== STORED DATA ==
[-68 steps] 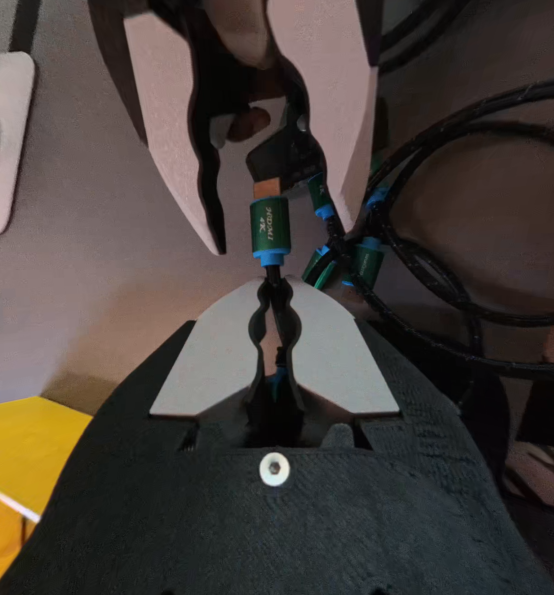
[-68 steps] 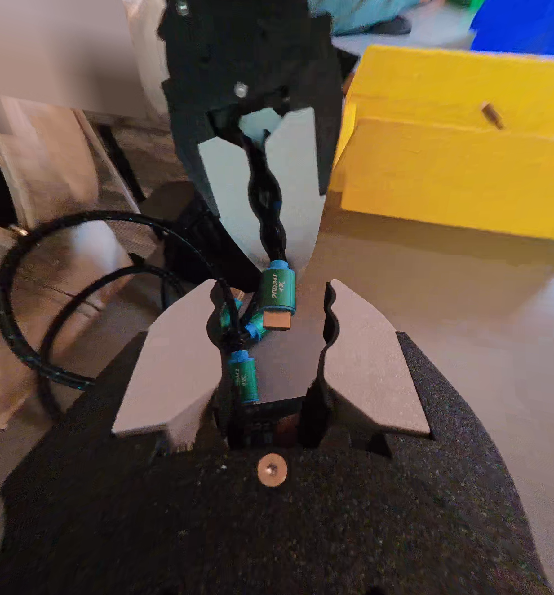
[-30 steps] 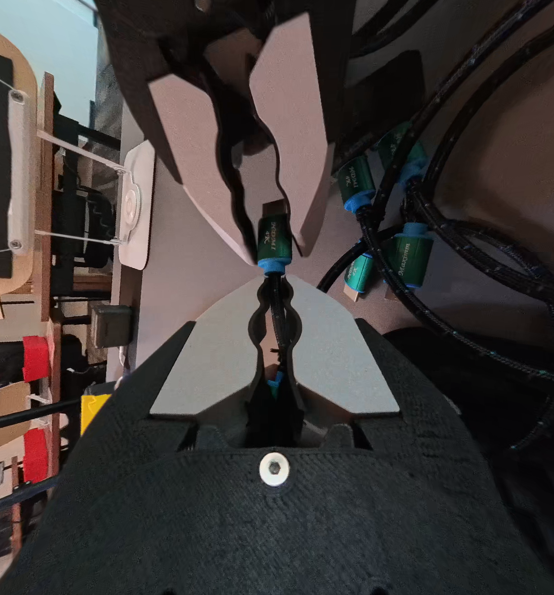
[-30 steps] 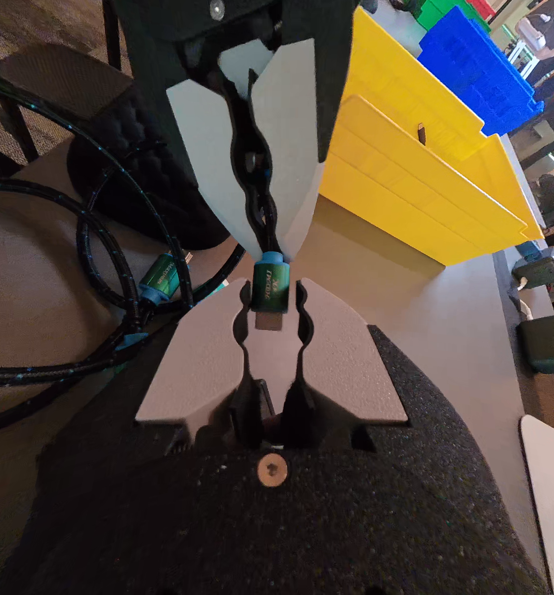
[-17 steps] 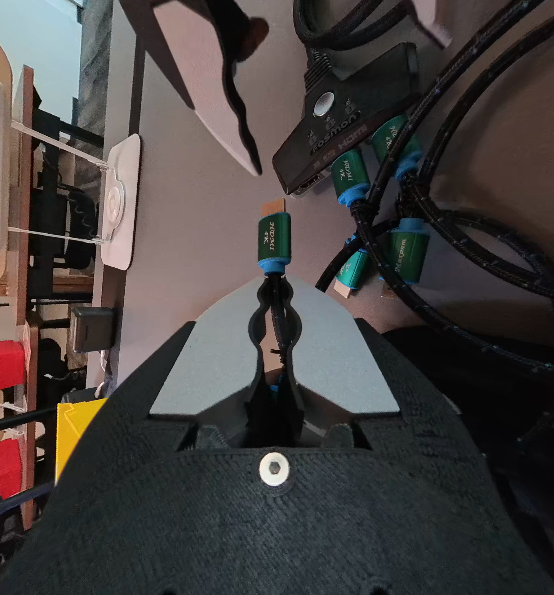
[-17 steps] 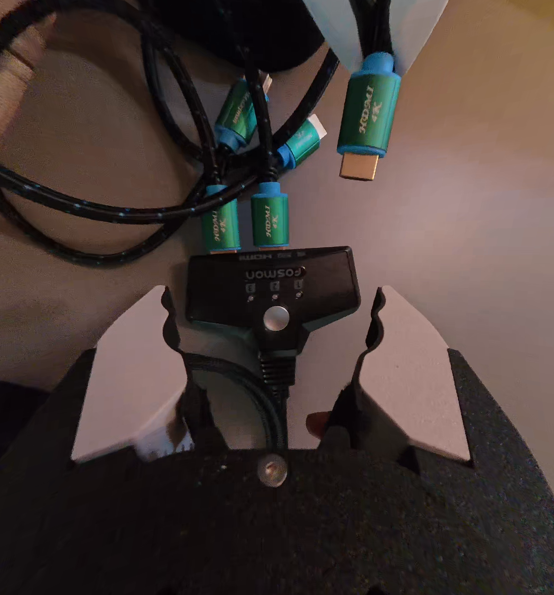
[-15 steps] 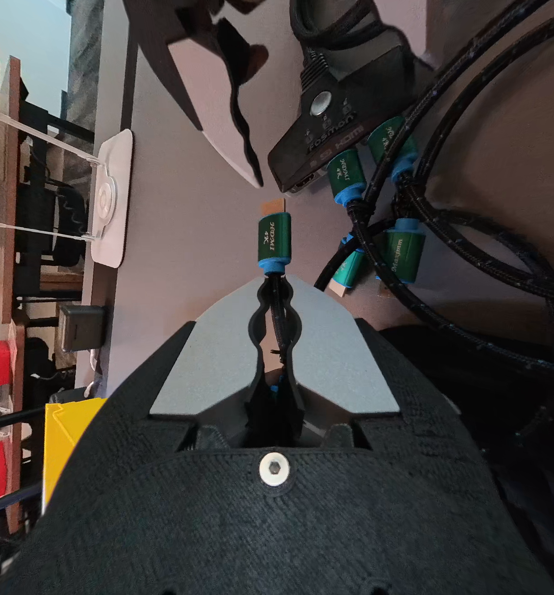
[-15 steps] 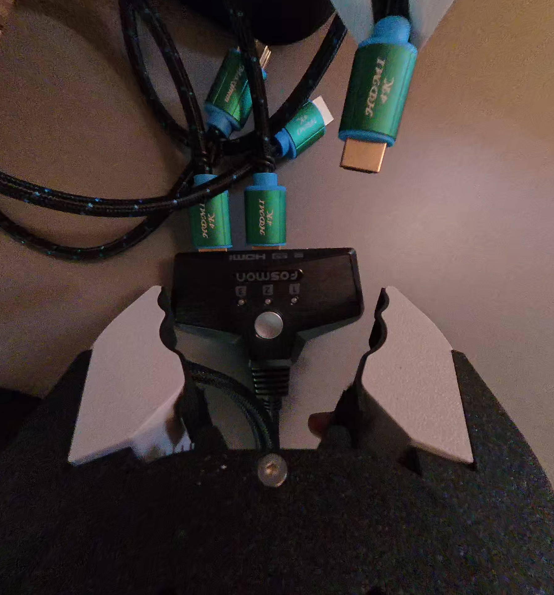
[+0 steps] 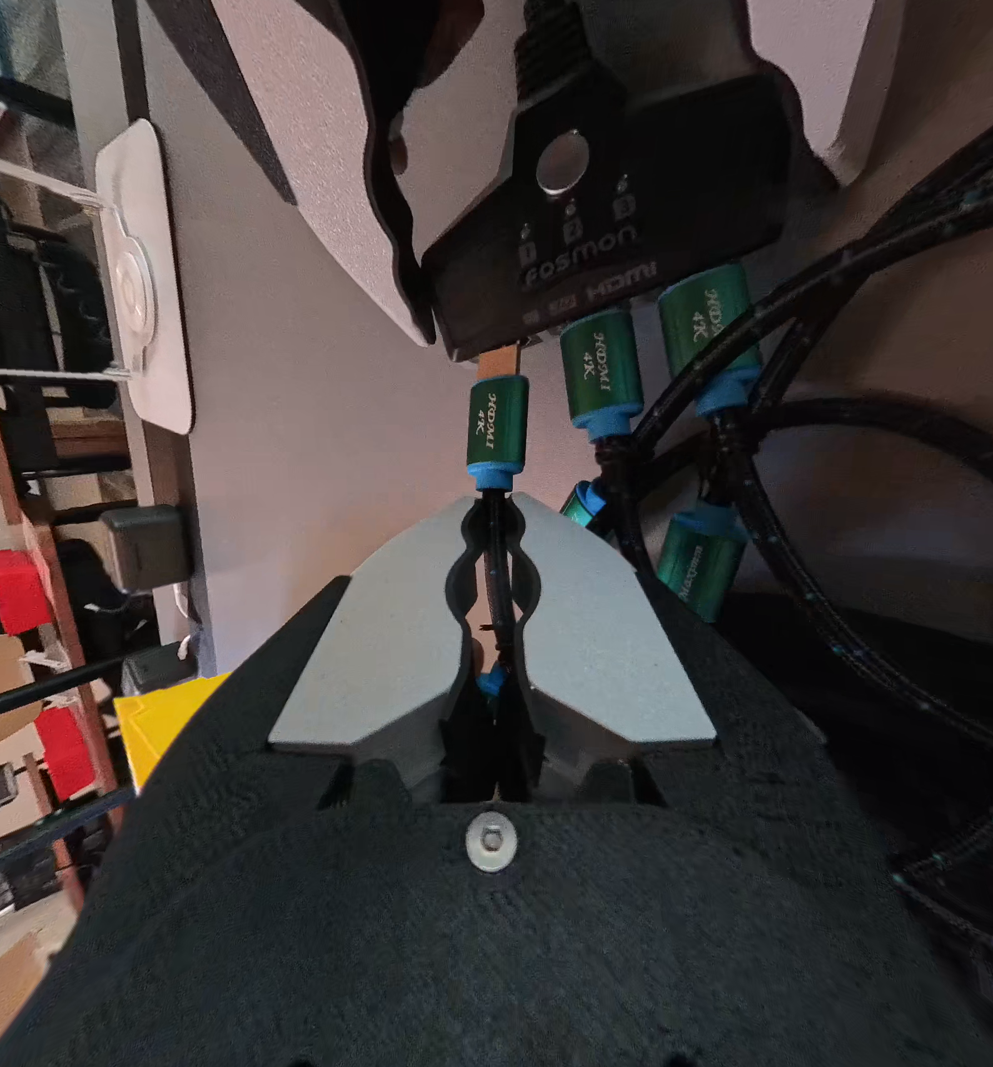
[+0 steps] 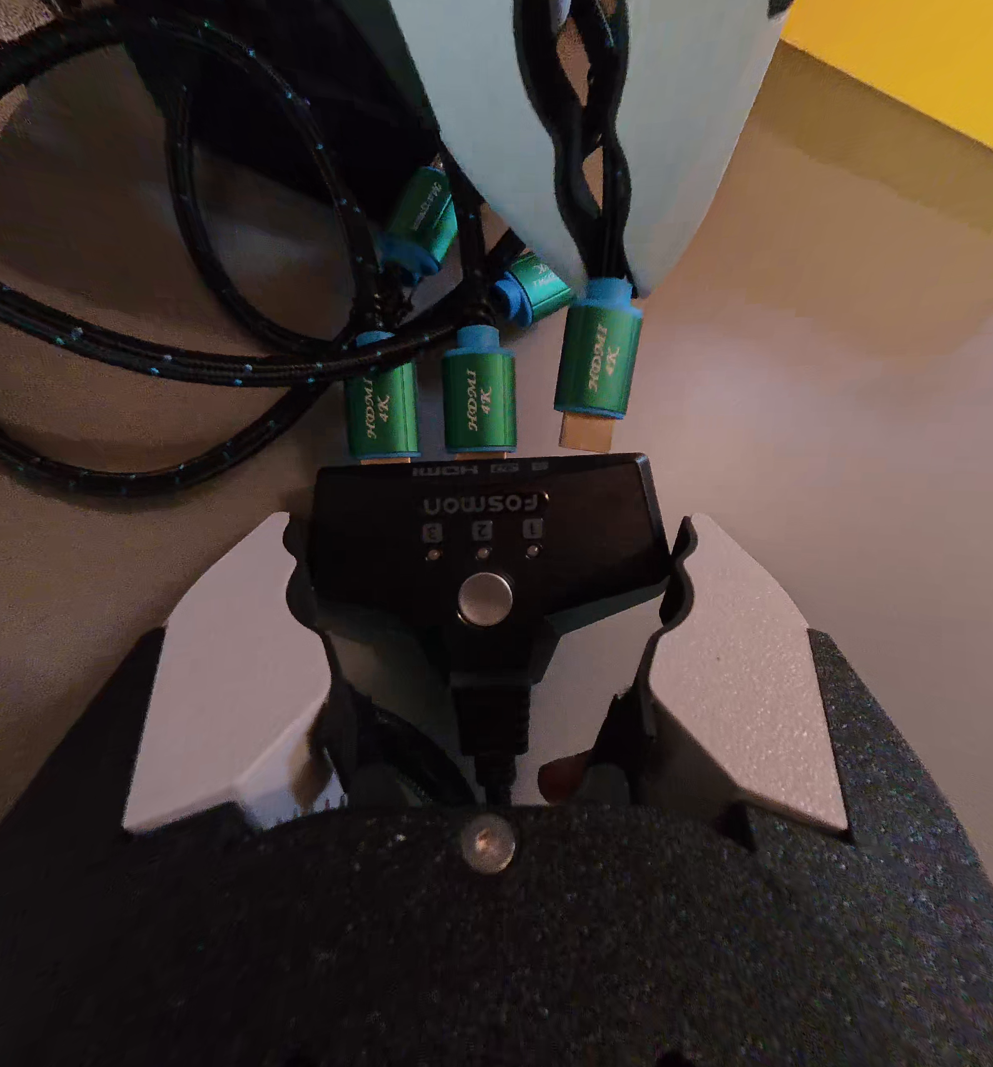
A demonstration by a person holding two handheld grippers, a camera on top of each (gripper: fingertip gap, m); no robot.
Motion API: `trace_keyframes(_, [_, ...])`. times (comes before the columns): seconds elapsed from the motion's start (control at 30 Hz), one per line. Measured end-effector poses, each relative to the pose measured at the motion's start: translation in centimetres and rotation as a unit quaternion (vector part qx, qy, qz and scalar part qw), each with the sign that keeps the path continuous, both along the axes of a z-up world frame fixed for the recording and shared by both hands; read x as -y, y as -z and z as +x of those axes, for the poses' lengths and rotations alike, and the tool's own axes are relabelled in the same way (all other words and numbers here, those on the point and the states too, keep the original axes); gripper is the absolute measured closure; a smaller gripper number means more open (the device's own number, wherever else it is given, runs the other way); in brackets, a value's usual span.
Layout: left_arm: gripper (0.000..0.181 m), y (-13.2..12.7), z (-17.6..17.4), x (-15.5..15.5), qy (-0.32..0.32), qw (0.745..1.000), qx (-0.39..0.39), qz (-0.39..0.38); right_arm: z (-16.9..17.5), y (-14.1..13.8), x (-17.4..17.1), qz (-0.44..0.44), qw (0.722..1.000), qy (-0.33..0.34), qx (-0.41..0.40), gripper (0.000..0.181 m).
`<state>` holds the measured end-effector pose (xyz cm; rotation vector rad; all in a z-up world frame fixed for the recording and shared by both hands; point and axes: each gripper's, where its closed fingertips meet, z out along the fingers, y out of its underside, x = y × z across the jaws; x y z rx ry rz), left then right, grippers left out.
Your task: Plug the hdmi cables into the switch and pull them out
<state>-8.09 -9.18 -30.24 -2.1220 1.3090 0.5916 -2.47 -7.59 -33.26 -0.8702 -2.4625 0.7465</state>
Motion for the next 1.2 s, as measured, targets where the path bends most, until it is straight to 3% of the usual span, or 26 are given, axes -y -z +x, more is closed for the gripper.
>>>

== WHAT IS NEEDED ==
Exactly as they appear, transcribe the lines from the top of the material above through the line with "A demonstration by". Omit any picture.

== REPLY ==
[-68 steps] 
[-68 steps] 
[-30 steps] 
[-30 steps] 
[-17 steps] 
[-17 steps] 
[-15 steps] 
[-15 steps] 
[+0 steps] 
[+0 steps] 
A demonstration by a person holding two handheld grippers, a camera on top of each (gripper: fingertip gap, m); no robot.

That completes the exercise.